Loja da Nike na China: com marca consolidada em todas as partes do mundo, empresa quer melhorar eficiência na relação com o consumidor (SOPA Images / Contributor/Getty Images)
Vanessa Barbosa
Publicado em 29 de junho de 2019 às 07h47.
Última atualização em 29 de junho de 2019 às 07h47.
São Paulo - Associar a força de uma marca com causas sociais é um movimento que, cada vez mais, reflete positivamente aos olhos dos consumidores em todo o mundo. Mas na China a estratégia pode ter efeito contrário. Nesta semana, a Nike deu um passo atrás e recolheu de todos os seus varejistas no país um tênis que recém-lançou em colaboração com a marca de streetwear japonesa Undercover.
O motivo? O designer da nova linha compartilhou um post de cunho político no Instagram sobre as manifestações que têm varrido Hong Kong desde o início do mês contra uma proposta de lei que prevê a extradição de residentes da ilha para julgamento na China. O plano é visto como uma última tentativa de líderes chineses de impor regras autoritárias à antiga colônia britânica, contrariando direitos garantidos até 2047 por um acordo constitucional.
O profissional da Undercover declarou-se a favor dos opositores, com a mensagem "Nenhuma extradição para a China" acompanhada de uma foto dos protestos. A postagem, feita na página da marca, gerou controvérsia nas mídias sociais e atraiu reações dos consumidores chineses, o que obrigou o estúdio a apagar o post, chamando-o de "opinião individual".
Segundo o jornal britânico "Financial Times", a Nike instruiu seus distribuidores na China a recolherem das lojas todos os tênis criados em colaboração com a empresa japonesa. Ao FT, um funcionário da empresa disse que a remoção foi feita com base nas "primeiras impressões dos consumidores chineses".

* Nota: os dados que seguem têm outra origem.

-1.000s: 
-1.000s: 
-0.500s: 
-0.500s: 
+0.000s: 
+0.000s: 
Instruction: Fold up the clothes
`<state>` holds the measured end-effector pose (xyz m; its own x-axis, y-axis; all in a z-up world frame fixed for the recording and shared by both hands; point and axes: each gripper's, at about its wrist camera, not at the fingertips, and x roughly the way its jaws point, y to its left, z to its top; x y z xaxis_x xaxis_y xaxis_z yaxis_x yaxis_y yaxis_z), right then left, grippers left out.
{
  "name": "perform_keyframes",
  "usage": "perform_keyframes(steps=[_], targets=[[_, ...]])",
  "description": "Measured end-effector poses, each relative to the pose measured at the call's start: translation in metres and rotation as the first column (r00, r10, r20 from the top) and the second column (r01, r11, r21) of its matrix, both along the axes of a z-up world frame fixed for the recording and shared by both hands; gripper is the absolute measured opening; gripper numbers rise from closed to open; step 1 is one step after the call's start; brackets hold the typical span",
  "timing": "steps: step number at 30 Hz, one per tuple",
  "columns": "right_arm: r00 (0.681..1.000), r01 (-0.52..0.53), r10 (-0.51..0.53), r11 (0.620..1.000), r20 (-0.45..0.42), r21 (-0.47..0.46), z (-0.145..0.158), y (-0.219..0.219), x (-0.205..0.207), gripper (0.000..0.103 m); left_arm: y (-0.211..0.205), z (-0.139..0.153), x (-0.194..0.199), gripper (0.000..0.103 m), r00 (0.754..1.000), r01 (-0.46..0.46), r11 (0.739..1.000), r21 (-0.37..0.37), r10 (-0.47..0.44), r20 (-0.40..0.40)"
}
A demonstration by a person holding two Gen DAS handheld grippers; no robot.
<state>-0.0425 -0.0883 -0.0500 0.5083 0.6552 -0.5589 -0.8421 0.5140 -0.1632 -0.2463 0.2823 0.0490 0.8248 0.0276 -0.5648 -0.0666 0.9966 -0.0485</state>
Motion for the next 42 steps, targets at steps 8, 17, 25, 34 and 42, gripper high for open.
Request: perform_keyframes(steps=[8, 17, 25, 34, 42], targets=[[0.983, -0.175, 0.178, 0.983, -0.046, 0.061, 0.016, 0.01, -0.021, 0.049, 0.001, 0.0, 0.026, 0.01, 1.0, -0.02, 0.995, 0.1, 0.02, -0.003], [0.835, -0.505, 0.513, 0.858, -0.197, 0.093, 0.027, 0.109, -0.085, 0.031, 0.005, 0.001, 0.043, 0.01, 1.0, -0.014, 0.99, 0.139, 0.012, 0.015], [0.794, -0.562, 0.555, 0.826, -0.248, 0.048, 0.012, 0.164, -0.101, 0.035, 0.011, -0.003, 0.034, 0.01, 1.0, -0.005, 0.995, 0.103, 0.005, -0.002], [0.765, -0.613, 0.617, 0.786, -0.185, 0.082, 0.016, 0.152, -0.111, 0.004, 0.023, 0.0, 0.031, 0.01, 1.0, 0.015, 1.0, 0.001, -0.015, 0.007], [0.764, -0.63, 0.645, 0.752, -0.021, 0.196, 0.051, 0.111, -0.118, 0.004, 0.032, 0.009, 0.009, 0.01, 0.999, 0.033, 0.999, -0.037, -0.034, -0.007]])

A China é um mercado chave para a Nike e em constante crescimento. As receitas da marca no país somaram US$ 1,7 bilhão nos últimos três meses do ano fiscal de 2019 (período encerrado em 31 de maio), uma alta de 22%, acima da taxa de 8% de crescimento verificada nos Estados Unidos, principal mercado da empresa, com vendas de US$ 4,2 bilhões. Além disso, cerca de 25% de seus produtos são produzidos na China.
Em poucas palavras: a Nike não pode se dar ao luxo de "ofender" Pequim. Em resposta ao ocorrido, o presidente-executivo da Nike afirmou que a empresa está comprometida com a China "por décadas".
Por outro lado, em um mundo voraz por transparência e coerência, a resposta da empresa expõe contradições de posicionamento da marca que, em outros países, abraça confortavelmente diferentes causas sociais, de direitos da comunidade LGBT à inclusão e capacitação de deficientes (PCD). No ano passado, a marca escolheu o ativista e ex-jogador de futebol americano Colin Kaepernick para ser o rosto da campanha em comemoração aos 30 anos do slogan “Just Do It”.
A ação consistia numa imagem em preto e branco do rosto do atleta com a mensagem “Acredite em algo. Mesmo que isso signifique sacrificar tudo”. Durante a pré-temporada de 2016 da Liga de Futebol Americano dos Estados Unidos (NFL), Kaepernick ajoelhou-se ao longo do hino nacional dos EUA como uma maneira de pedir ao país que proteja e defenda os direitos de seu povo, em resposta à violência e brutalidade da polícia contra pessoas negras.
Se ativismo e negócios, cada vez mais, andam de mãos dadas, resta saber até onde essa união resiste e sob que tipo de pressão. O episódio chinês chama atenção para os riscos políticos que empresas ocidentais enfrentam ao operar no país. Como lembra o jornal britânico, a Nike não é a primeira a adaptar sua estratégia para não provocar a ira de Pequim e dos consumidores chineses em questões delicadas.
No ano passado, a Mercedes-Benz teve que pedir desculpas por usar uma citação do Dalai Lama em uma mensagem postada no Instagram. A Gap também recuou rapidamente diante dos ataques em redes sociais após publicar um mapa da China que não incluía Taiwan, parte do Tibet e áreas do Mar da China que são reivindicadas por Pequim.
Quando não esbarram em tabus políticos ou culturais, as marcas também testam seus valores e condutas diante de imposições regulatórias do mercado chinês. É o caso da união da fabricante de cosméticos Natura com a Avon, anunciada no mês passado. A primeira não vende seus produtos na China, já que o país exige a realização de testes em animais para a comercialização de cosméticos. Mas o império de venda direta da Avon tem pernas e mãos por lá.
Não há caminhos simples para resolver essas incoerências. Mas há uma certeza: a China é o dilema que as empresas precisam enfrentar para alinhar discursos e práticas, indo além do marketing.